Während in Deutschland gerade eben das BKA-Gesetz mit den darin vorgesehenen Onlinedurchsuchungen vorerst gescheitert ist, will die EU-Kommission in den nächsten Jahren die Internet-Kriminalität unter anderem auch mit Onlinedurchsuchungen bekämpfen.

von Georg Wieselsberger,
02.12.2008 14:31 Uhr

Während in Deutschland gerade eben das BKA-Gesetz mit den darin vorgesehenen Onlinedurchsuchungen vorerst gescheitert ist, will die EU-Kommission in den nächsten Jahren die Internet-Kriminalität unter anderem auch mit Onlinedurchsuchungen bekämpfen.
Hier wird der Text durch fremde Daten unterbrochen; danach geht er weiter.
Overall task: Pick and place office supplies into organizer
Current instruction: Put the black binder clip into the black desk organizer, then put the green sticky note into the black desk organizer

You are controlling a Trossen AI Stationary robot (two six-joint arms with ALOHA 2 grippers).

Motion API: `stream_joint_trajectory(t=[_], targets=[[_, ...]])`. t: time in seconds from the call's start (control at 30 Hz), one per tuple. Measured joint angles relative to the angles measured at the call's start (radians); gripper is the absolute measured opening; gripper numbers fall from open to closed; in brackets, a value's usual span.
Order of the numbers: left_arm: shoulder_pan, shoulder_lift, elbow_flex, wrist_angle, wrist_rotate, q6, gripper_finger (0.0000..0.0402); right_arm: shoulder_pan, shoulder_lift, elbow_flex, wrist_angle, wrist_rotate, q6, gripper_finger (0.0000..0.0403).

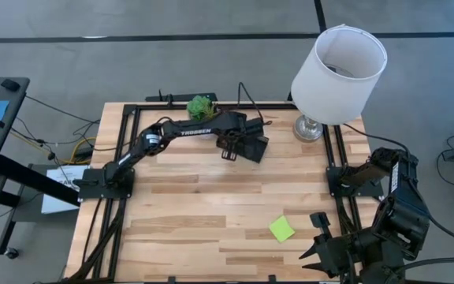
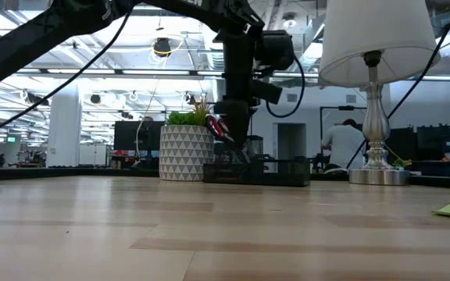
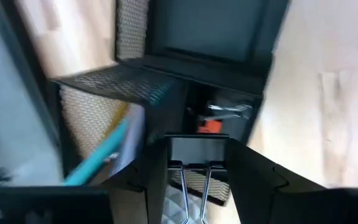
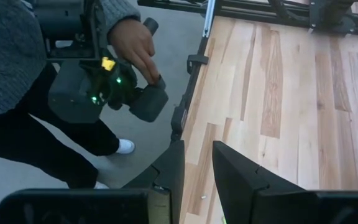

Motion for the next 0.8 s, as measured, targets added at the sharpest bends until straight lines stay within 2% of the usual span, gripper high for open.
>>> stream_joint_trajectory(t=[0.13,0.33,0.57,0.8], targets=[[0.01,0.0,-0.015,-0.004,0.075,-0.004,0.0138,0.0,0.0,0.0,0.0,0.0,0.0,0.0075],[0.008,0.0,-0.024,0.004,0.079,-0.006,0.0153,0.0,0.0,0.0,0.0,0.001,0.0,0.0075],[0.011,0.0,-0.024,0.004,-0.027,-0.007,0.0163,0.0,0.0,0.0,0.0,0.001,0.0,0.0075],[0.011,0.0,-0.024,-0.006,-0.035,-0.014,0.019,0.0,0.0,0.0,0.0,0.002,0.0,0.0075]])
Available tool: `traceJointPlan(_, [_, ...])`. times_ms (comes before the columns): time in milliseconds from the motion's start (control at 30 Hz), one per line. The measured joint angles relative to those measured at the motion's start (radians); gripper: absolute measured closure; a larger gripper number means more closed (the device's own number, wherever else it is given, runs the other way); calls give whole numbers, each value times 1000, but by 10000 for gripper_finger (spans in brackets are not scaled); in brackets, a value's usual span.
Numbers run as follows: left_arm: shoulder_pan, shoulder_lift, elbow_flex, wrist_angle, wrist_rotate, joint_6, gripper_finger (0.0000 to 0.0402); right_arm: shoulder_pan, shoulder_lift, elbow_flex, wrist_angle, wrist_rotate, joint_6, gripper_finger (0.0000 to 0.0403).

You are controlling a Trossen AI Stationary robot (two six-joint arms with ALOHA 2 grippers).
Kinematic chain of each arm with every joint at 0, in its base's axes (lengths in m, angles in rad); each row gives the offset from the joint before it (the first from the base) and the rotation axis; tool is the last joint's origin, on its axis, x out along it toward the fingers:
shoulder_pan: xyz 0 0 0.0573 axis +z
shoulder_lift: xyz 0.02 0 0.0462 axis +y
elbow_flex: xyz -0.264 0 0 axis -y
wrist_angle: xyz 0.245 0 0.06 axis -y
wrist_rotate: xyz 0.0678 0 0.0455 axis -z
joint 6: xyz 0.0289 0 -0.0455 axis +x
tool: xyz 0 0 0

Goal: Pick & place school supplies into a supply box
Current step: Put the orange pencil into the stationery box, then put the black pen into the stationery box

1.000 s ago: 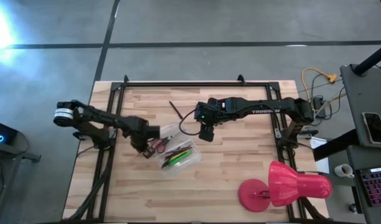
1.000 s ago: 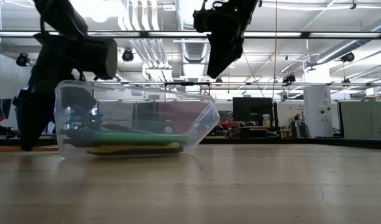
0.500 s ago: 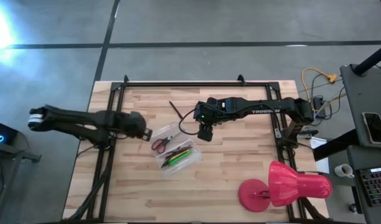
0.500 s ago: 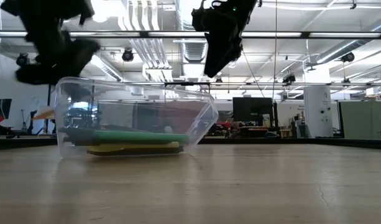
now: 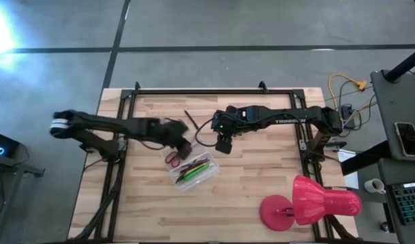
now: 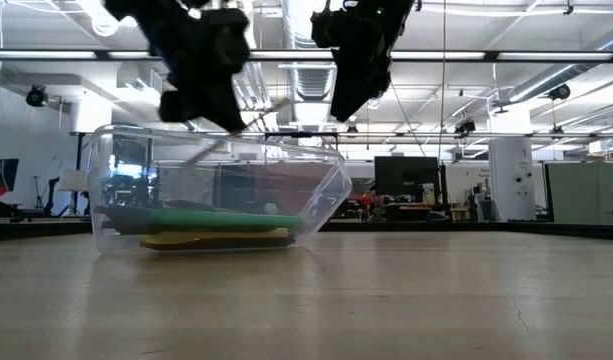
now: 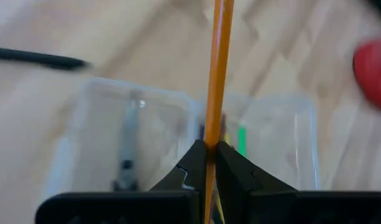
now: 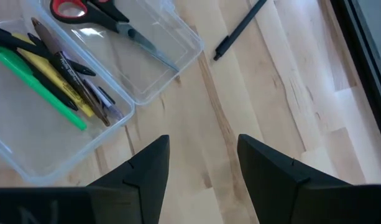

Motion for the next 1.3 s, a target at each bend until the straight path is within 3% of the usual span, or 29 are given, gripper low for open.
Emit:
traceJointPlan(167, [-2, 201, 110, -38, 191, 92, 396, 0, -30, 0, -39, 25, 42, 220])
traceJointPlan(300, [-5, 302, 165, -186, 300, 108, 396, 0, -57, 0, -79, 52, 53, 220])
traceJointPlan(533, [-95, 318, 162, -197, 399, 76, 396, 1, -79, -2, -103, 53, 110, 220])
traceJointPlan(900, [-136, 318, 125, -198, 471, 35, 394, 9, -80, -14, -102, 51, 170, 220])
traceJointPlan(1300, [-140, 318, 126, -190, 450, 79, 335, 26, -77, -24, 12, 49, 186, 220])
Der Plan sieht vor, dass Strafverfolger und der "private Sektor" zusammenarbeiten, der Internet-Verkehr überwacht wird, europäische Strafverfolger eingesetzt werden und europaweite Onlinedurchsuchungen stattfinden. Als Grund für den Vorstoß wird die wachsende Bedrohung der EU-Bürger durch Internet-Kriminalität, darunter Daten- oder Identitätsdiebstahl, Kinderpornografie und Spam, angegeben. Eine Sammelstelle für in der EU begangene Internet-Straftaten soll Europol mit einem Budget von 300.000 Euro aufbauen.